— Work order —
For this task, output exactly the lines of the material below starting at the line with "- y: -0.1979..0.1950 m" and ending at the line with "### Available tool"; pictures are to be excluded.
Supplied records Start Marker
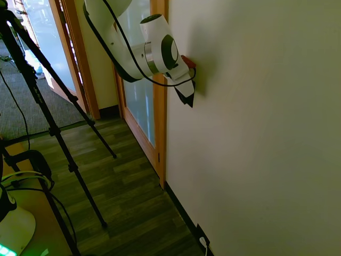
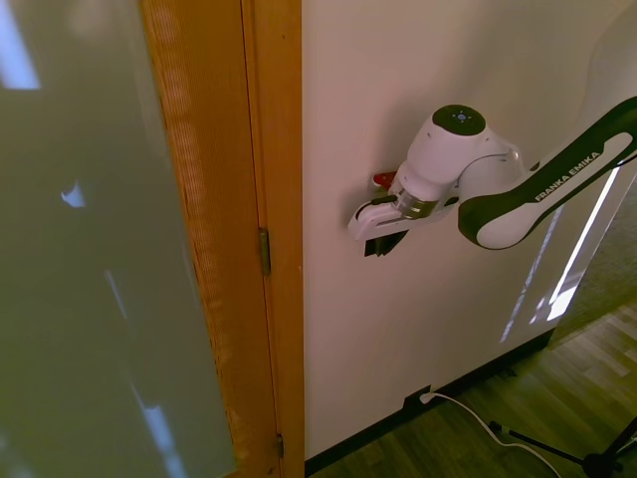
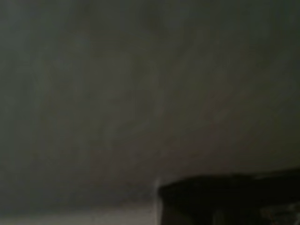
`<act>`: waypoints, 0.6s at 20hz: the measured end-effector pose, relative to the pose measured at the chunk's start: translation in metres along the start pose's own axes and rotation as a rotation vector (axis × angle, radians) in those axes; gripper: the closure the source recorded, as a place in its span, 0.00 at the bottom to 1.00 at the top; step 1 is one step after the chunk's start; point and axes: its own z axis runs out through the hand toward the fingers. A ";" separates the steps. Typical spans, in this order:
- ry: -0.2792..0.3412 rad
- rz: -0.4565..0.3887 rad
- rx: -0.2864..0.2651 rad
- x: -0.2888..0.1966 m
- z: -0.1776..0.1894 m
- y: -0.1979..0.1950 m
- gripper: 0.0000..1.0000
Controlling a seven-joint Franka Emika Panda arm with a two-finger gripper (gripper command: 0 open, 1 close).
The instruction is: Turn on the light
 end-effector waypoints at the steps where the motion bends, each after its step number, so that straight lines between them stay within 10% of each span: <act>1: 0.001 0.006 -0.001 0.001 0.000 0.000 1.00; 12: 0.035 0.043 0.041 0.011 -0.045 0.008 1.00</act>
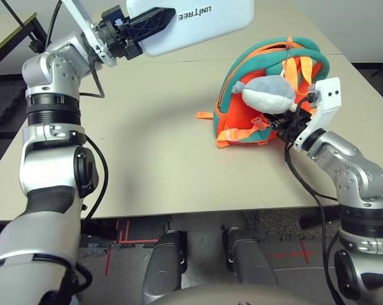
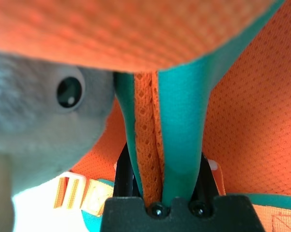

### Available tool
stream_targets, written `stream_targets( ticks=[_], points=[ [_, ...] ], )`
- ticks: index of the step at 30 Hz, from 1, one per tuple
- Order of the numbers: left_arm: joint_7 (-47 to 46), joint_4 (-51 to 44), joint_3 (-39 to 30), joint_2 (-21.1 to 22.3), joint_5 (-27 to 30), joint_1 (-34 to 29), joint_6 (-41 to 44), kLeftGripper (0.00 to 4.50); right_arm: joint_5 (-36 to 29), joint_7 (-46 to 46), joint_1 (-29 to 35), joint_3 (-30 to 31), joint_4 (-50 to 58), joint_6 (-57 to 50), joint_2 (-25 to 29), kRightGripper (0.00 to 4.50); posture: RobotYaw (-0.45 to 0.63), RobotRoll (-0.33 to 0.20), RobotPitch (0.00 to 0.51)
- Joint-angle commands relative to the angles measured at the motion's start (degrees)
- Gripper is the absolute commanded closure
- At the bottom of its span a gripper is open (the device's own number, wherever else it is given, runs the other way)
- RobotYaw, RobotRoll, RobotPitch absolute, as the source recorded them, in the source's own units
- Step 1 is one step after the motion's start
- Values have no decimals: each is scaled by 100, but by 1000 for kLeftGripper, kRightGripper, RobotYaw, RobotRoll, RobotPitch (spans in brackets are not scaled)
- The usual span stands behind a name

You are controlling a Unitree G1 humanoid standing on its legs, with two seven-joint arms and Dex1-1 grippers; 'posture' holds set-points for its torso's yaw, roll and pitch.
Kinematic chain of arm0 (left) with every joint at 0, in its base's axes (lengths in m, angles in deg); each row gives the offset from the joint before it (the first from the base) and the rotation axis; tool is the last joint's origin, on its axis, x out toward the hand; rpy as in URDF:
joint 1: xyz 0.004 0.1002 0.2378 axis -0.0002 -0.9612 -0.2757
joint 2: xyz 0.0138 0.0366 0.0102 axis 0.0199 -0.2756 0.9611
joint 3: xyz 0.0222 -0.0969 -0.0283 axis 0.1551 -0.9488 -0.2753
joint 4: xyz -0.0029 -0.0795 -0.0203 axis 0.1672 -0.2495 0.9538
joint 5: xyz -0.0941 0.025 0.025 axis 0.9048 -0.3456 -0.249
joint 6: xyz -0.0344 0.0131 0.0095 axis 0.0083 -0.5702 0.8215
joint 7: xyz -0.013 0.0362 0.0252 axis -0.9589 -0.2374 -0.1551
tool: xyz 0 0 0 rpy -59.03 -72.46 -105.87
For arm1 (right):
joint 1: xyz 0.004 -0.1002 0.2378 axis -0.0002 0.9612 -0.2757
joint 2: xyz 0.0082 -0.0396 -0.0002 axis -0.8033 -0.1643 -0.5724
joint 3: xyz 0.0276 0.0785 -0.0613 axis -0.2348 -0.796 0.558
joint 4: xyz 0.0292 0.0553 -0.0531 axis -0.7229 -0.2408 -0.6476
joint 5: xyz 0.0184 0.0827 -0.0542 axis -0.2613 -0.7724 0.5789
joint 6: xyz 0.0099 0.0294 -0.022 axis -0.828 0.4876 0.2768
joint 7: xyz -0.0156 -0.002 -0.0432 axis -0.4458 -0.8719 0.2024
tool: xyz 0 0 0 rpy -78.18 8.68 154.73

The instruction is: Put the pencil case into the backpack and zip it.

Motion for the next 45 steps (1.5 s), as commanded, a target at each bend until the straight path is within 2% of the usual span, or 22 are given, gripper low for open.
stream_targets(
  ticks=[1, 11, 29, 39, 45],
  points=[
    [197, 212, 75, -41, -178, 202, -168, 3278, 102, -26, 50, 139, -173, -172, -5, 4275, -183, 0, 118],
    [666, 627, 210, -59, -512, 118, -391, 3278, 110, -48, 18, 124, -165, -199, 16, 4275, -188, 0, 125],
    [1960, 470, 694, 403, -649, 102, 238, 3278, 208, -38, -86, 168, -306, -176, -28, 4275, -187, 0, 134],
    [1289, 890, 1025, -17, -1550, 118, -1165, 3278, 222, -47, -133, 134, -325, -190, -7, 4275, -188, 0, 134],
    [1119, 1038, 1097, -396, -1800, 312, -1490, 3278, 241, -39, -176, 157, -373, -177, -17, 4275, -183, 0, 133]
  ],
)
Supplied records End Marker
— Answer box —
- y: -0.1979..0.1950 m
- gripper: 0.0000..1.0000
Controlling a seven-joint Franka Emika Panda arm with a two-finger gripper (gripper command: 0 open, 1 close).
The instruction is: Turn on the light
 end-effector waypoints at the steps where the motion bends, each after its step number, so that straight lines between them stay within 10% of each span: <act>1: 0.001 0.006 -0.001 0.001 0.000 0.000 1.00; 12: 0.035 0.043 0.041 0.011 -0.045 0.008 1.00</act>

### Available tool

There is no more to this answer.